Employee turnover is one of the most important HR metrics. That’s no secret.
It’s also no secret: high attrition rate of employees is often associated with high levels of sick leave, low engagement values and poor employee productivity.
Affected companies know how high the costs are due to such key personnel figures – and then the shortage of skilled workers and the demographic crisis also hit the same mark.
How Expensive Is Employee Turnover?
When employees leave the company, a company must replace them with new employees. Replacing employees costs money, lots of money.
According to a study by the Society for Human Resource Management (SHRM), direct replacement costs can be as high as 50% to 60% of an employee’s annual salary, with the total cost associated with sales ranging from 90% to 200% of annual salary.
This is supported by Deloitte’s study, which also confirms that:
- Key positions are particularly badly affected (and therefore even more expensive)
- Bad leadership is the most common reason for termination
- 25-34 year old’s change the most
Why Do Employees Leave Companies?
The reasons for employee turnover are multiple. Some are “simply looking for a new challenge”, some “learned it that way” at university, some “the grass is greener somewhere else”, and some are looking for “the meaning of work”.
Essentially, all ex-employees were busy advancing their development and careers.
At the moment of termination, this person decides that they need to move to a new company to advance in their profession. Sometimes it just happens.
Sometimes this is the truth that applies to all of your employees, depending on the size and growth of your business. Sometimes you just can’t keep the best.
But in most cases, you can.
How Do You Retain Top Talent?
How you retain your employees and reduce employee turnover is not a question for your finance department. It is usually not the salary that causes layoffs. 71% would even give up their salary for a better job.
It is also increasingly rare the career ladder, which seems to be becoming less attractive in times of flat organizational charts and trends in the world of work.
The two magic words are “unlimited possibilities”.
The top employee magnets:
- Opportunities to make a difference
- Sense of achievement
- Agreement with career aspirations
These three points are the pillars to creating a high performance culture in the workplace. A culture of engagement and achieving more.
These are your managerial responsibilities to prevent employee turnover:
1. Communicate Expectations
Your employees are 4x more engaged when you help define your professional goals, but only 30% of employees get this wish fulfilled.
As a manager, you certainly have a clear idea of what you want your team and each member to achieve in the financial year. Communicate these expectations clearly and specifically.
2. Value Commitment
Employee engagement is not something that can be taken for granted today. We can’t stress this enough: show appreciation, so appreciate the value of employee engagement.
Be authentic and specific. So describe what was good about the job. It works wonders. With every human being.
3. Feedback – The Three F’s
Employee feedback should be fair, frequented and focused.
Show fairness and convey praise or criticism descriptively.

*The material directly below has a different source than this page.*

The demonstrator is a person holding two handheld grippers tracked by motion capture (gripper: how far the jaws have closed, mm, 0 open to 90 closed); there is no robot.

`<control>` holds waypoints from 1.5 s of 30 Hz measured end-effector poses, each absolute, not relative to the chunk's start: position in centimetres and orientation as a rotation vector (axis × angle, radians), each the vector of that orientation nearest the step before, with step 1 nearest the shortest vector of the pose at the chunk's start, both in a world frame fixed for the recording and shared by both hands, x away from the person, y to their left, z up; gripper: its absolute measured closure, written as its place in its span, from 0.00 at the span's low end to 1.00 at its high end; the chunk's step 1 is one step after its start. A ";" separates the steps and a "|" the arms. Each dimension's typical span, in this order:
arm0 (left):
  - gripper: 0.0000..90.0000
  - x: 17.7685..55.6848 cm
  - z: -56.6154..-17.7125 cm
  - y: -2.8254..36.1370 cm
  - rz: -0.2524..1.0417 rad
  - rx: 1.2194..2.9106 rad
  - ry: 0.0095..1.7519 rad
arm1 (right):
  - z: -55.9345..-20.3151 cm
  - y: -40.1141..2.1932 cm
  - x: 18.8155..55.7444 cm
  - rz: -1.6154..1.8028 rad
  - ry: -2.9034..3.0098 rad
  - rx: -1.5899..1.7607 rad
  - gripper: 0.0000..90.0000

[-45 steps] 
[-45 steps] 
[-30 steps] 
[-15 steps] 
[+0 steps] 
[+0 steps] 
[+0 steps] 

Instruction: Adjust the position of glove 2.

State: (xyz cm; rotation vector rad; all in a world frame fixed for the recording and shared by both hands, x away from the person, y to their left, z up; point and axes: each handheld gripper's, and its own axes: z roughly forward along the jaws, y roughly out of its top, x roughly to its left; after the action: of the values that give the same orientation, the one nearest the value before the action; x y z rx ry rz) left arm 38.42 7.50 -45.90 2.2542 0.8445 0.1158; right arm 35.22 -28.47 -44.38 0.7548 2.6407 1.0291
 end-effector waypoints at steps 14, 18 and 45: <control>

Give feedback at regular intervals and not once a year in the annual employee appraisal.
And the same applies here: set a focus, and give feedback related to a work task, a property or a specific result.
4. Acknowledge Achievements
Fortunately, as a manager, you can score points here in several ways.
There is a milestone reached, a completed project or a finished product. So your team or individual performers have done a good job.
Give positive feedback, and praise the team members involved. Good for your employees, good for your team, and good for you.
5. Be A Coach
When does an employee have the opportunity to make a difference? Certainly not in a work environment of command and obedience.
Present yourself as a coach who encourages the team to achieve top performance.
6. People Management
Good teams are so productive because their manager knows how to use individual strengths in synergy – this is how powers are increased that no single high performer could achieve. This is the “people” part.
Prevent Employee Turnover
Success in this important key figure is not based on magic, but the right tactics and modern leadership.
Your part in influencing the turnover rate begins with the interview and the decision to hire the applicant.
Take note of what the talents of tomorrow want and find answers to the questions described in onboarding.
Wrapping Up
Retain your employees by offering them opportunities for development, a strong foundation for success and, as a strong leader, exploring with them what they are looking for in the job and what they can find in your company.